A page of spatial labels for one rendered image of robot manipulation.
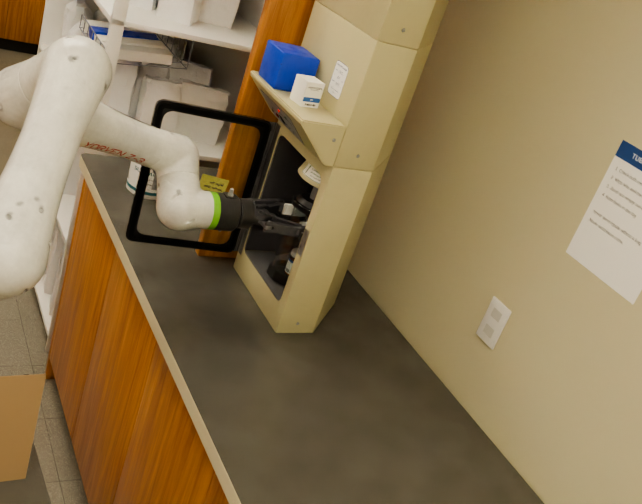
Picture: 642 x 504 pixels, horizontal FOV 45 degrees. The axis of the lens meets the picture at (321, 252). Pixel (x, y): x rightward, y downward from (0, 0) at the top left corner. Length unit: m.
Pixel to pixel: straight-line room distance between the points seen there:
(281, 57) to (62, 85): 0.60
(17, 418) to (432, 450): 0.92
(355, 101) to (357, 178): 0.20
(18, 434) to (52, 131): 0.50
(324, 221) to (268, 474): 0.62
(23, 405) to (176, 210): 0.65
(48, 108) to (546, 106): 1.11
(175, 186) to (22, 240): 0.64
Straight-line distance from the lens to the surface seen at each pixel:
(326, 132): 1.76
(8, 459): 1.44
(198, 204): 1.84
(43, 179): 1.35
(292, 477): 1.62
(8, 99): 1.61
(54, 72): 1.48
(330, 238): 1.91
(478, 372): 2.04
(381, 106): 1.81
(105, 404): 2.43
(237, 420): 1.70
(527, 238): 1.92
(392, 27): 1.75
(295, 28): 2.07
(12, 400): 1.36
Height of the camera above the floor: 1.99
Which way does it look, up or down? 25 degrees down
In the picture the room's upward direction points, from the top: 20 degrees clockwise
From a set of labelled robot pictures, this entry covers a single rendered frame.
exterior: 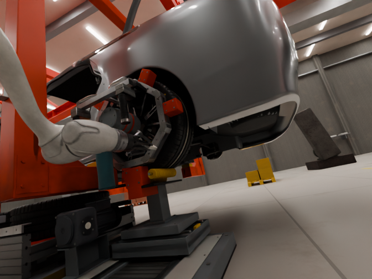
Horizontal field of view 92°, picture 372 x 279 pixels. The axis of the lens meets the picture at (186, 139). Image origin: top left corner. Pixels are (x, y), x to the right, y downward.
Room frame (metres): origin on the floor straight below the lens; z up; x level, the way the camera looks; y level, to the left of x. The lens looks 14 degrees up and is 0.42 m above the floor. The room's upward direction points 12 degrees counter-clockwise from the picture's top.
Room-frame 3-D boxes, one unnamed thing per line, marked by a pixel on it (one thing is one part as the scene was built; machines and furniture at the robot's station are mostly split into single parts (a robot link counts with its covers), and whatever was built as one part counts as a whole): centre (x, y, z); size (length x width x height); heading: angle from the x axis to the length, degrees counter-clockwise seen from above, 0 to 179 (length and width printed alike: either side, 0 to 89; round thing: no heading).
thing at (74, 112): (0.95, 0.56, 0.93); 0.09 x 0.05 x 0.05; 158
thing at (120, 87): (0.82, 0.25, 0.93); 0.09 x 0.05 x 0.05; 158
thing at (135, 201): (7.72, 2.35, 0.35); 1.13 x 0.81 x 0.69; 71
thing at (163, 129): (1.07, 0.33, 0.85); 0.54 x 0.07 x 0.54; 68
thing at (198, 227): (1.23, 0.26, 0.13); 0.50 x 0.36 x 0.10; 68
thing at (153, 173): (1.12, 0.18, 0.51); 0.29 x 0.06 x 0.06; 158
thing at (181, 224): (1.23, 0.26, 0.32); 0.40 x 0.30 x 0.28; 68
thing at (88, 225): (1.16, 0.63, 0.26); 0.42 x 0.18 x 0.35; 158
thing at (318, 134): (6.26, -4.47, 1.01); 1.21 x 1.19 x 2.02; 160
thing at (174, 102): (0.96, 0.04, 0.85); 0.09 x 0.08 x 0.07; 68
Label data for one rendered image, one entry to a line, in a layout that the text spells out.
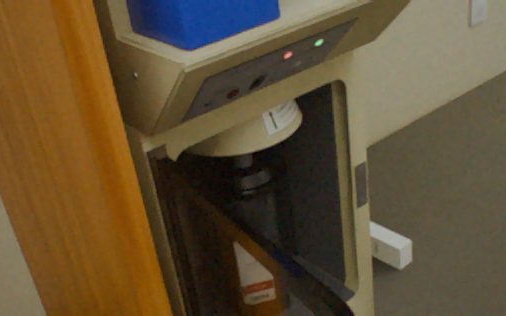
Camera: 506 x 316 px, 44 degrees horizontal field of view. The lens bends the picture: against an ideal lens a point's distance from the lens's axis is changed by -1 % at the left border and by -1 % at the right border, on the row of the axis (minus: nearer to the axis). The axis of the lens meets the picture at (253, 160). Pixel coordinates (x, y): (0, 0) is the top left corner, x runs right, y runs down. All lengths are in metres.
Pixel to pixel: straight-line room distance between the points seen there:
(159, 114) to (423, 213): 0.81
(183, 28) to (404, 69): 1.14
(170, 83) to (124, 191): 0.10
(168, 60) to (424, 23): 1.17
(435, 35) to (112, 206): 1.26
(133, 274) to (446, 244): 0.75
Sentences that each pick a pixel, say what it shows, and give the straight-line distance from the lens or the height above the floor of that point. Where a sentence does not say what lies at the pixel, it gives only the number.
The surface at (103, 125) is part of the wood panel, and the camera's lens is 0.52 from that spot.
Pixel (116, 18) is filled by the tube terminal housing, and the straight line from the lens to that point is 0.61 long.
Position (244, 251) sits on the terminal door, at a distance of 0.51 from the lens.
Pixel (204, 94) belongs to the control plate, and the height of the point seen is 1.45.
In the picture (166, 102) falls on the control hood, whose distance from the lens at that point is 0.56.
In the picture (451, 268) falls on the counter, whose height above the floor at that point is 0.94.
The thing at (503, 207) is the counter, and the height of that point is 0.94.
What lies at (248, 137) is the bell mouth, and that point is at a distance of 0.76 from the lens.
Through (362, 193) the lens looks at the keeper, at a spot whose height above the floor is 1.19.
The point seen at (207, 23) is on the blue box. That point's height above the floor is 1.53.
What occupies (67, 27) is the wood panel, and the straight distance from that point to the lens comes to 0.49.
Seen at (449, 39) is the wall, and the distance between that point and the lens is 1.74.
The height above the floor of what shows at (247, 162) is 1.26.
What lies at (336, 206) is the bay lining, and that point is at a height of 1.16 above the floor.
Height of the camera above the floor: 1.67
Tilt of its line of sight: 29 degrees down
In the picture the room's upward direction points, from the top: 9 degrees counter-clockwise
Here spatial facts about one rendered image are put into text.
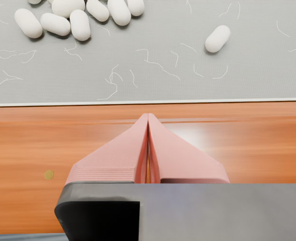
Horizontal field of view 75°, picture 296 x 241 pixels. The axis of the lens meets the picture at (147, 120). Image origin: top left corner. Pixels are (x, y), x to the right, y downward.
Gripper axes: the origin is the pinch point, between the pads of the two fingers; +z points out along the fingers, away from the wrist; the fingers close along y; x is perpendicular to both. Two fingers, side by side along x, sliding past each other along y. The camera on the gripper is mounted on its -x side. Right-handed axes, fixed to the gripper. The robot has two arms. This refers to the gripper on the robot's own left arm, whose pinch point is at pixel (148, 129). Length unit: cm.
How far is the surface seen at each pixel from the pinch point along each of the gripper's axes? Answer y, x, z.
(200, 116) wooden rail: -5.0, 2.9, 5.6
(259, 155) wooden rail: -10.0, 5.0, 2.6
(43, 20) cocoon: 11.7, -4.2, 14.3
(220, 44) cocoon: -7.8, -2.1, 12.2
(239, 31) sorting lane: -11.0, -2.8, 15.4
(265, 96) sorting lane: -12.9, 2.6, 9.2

◆ ◆ ◆ ◆ ◆ ◆ ◆

WORK ITEM -> Within the listing above, work out the number of lines that hold "direction", and give that number alone.

OUTPUT OF THE TASK -> 3